When capturing policies or studying judgment strategies, many researchers follow Brunswik's recommendation to use representative designs in which the distribution of stimuli or cases presented to the judge matches the distribution of such cases observed in the environment. Most readers of this website will be familiar with the advantages of representative design and the disadvantages of artificial experimental designs for studying human judgment. However, one major disadvantage of representative designs is that they tend to be inefficient statistically. That is, representative designs often require a large number of cases in order to estimate model coefficients, identify function forms, and assess agreement with environmental models. The inefficiency of representative designs increasingly limits judgment studies with professionals and others who lack the time and patience required to judge many cases. This essay considers how another design principle--efficiency--might be of equal importance to representativeness and how the two design principles might work in cooperation to produce more useful designs for judgment analysis. In this informal web eassy, I use graphs rather than equations to make mathematical and statistical arguments.

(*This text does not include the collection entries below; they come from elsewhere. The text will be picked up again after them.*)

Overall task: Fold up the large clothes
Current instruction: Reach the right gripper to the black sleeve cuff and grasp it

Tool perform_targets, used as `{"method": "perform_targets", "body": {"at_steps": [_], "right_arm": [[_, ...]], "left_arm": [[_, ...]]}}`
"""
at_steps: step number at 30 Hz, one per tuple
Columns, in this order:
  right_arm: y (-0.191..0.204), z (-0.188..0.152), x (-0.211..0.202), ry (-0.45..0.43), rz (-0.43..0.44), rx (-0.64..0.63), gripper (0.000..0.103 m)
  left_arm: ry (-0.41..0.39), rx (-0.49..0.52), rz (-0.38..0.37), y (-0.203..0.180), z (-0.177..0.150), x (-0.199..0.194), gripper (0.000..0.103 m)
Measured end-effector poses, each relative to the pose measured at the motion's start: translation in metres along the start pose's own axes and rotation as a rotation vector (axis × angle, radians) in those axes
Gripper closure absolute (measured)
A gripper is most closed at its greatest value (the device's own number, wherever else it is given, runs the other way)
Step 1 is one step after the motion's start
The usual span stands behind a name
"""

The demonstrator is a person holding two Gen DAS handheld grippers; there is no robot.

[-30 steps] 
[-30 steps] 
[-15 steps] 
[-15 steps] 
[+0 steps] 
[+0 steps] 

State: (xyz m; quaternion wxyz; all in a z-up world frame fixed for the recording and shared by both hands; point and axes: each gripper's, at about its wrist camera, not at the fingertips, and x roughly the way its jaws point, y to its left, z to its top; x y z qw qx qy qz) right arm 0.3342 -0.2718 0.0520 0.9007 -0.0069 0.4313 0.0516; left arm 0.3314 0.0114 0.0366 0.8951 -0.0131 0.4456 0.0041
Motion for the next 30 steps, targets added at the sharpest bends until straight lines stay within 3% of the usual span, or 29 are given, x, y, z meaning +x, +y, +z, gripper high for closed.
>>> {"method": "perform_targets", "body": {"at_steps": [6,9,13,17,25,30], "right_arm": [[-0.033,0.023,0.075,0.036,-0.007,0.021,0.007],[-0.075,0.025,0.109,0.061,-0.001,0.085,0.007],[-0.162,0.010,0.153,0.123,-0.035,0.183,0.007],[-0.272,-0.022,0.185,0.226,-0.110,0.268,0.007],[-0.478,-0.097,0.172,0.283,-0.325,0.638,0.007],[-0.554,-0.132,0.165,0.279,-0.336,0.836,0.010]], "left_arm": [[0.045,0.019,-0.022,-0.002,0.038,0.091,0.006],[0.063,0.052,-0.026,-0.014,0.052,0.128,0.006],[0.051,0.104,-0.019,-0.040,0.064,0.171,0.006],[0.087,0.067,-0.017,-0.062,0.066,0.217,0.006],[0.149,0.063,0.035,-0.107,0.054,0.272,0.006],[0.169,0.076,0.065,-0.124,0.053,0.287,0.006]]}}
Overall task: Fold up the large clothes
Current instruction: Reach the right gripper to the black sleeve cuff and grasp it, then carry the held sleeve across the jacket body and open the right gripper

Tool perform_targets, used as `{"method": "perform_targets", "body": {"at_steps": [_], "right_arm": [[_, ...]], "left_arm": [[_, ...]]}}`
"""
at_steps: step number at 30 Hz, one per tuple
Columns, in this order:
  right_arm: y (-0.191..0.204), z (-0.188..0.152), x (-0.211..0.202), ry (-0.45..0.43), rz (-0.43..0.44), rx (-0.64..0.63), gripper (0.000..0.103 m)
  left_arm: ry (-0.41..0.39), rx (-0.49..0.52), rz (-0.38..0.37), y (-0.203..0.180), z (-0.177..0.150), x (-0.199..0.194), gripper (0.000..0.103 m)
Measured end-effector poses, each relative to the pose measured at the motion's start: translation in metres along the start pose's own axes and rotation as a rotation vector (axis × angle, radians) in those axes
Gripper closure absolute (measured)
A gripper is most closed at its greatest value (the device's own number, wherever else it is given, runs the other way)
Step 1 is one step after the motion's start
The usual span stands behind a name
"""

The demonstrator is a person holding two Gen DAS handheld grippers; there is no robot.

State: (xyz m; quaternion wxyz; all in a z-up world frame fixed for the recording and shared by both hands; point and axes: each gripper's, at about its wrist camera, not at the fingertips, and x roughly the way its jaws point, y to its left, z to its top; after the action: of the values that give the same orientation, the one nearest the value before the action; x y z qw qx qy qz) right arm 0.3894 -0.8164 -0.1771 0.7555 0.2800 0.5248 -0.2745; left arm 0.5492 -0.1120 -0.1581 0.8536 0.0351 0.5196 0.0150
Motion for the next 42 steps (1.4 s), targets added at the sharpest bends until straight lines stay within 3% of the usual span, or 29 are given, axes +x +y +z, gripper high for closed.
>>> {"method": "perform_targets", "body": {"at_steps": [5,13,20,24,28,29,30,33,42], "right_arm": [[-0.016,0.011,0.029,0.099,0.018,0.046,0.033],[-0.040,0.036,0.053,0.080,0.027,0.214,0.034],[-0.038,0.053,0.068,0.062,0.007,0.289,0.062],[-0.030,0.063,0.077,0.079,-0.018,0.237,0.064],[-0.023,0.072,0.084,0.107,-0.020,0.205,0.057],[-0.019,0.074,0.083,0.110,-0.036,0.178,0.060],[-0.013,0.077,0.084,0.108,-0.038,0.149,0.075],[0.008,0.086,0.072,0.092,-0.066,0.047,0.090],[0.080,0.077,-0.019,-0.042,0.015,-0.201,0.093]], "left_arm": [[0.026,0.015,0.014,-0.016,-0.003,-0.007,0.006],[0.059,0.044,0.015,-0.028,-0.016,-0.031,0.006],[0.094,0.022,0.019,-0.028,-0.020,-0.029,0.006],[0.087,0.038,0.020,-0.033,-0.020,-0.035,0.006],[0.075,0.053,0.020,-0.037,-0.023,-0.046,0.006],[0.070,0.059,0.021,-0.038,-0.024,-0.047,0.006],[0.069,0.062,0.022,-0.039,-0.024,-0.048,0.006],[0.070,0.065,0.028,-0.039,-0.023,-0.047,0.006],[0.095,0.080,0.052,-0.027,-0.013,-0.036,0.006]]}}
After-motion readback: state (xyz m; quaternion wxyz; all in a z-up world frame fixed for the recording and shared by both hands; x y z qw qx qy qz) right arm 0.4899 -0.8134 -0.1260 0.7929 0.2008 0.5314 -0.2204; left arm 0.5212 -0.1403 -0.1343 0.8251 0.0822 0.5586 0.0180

To highlight the efficiency issues and to illustrate how they can differ from representativeness considerations, let's examine the simple analysis problem in the figure to the right which depicts the possible functional relationships between cue X and judgment Y. We can view the statistical problem in judgment analysis as determining whether the functional relationship between X and Y is more like the sloped blue line or the flat red line. Or if the blue line represents the true relationship in the environment, then the statistical problem is determining the degree to which the judge's slope matches the true slope.
Efficiency Principle. The points a, b, and c in the graph to the right represent three possible cue values we might use for X. These three cue values for X are not equally useful for assessing the slope of the line relating X to Y. At the cue value X = b, both the flat red line and the sloped blue line predict the same judgment for Y; hence, b is useless for distinguishing between the possible linear relationships. On the other hand, cue values X = a and X = c are very useful because the red and blue lines make very different predictions for the corresponding judgments of Y. In general, cue values for which the distance between the lines is greatest are most useful. That is, extreme cue values have the greatest statistical efficiency for identifying linear function forms and middle values have the least, perhaps even zero, efficiency.
Representative Principle. The actual distribution of cue values for X in the environment is likely to have a normal-like distribution such as the graph to the right. If we sample cue values randomly then the judge will see cases which match the statistical properties (mean and variance) of cases typically encountered in real judgment situations. The graph to the left shows fifteen cue values randomly sampled from a normal distribution. Note that none are as extreme as the highly efficient cue values a and c. Instead, most of the sampled cue values are between those most efficient cue values and the highly inefficient cue value b. Thus, the statistical efficiency of most of the cue values in a representative design is intermediate. Increasing the number of cue values judged is the only way to overcome the inefficiency of the design.
Nonlinear Function Forms. The graph to the right illustrates monotonic, nonlinear function forms that often arise in judgment research: quadratic (green), linear to a maximum (orange), and baseline linear (blue). Although cue values a and c are very useful for determining the increasing monotonic relationship, they are useless for distinguishing between the alternative function forms. Now it is cue value X = b that is most useful because the curves are maximally separated at that point. Again, the randomly sampled values in the representative design would have moderate inefficiency if the end points of the functions had already been determined efficiently. McClelland & Judd (1993) show that for detecting nonlinearity, random samples from normal distributions usually have extremely low efficiencies.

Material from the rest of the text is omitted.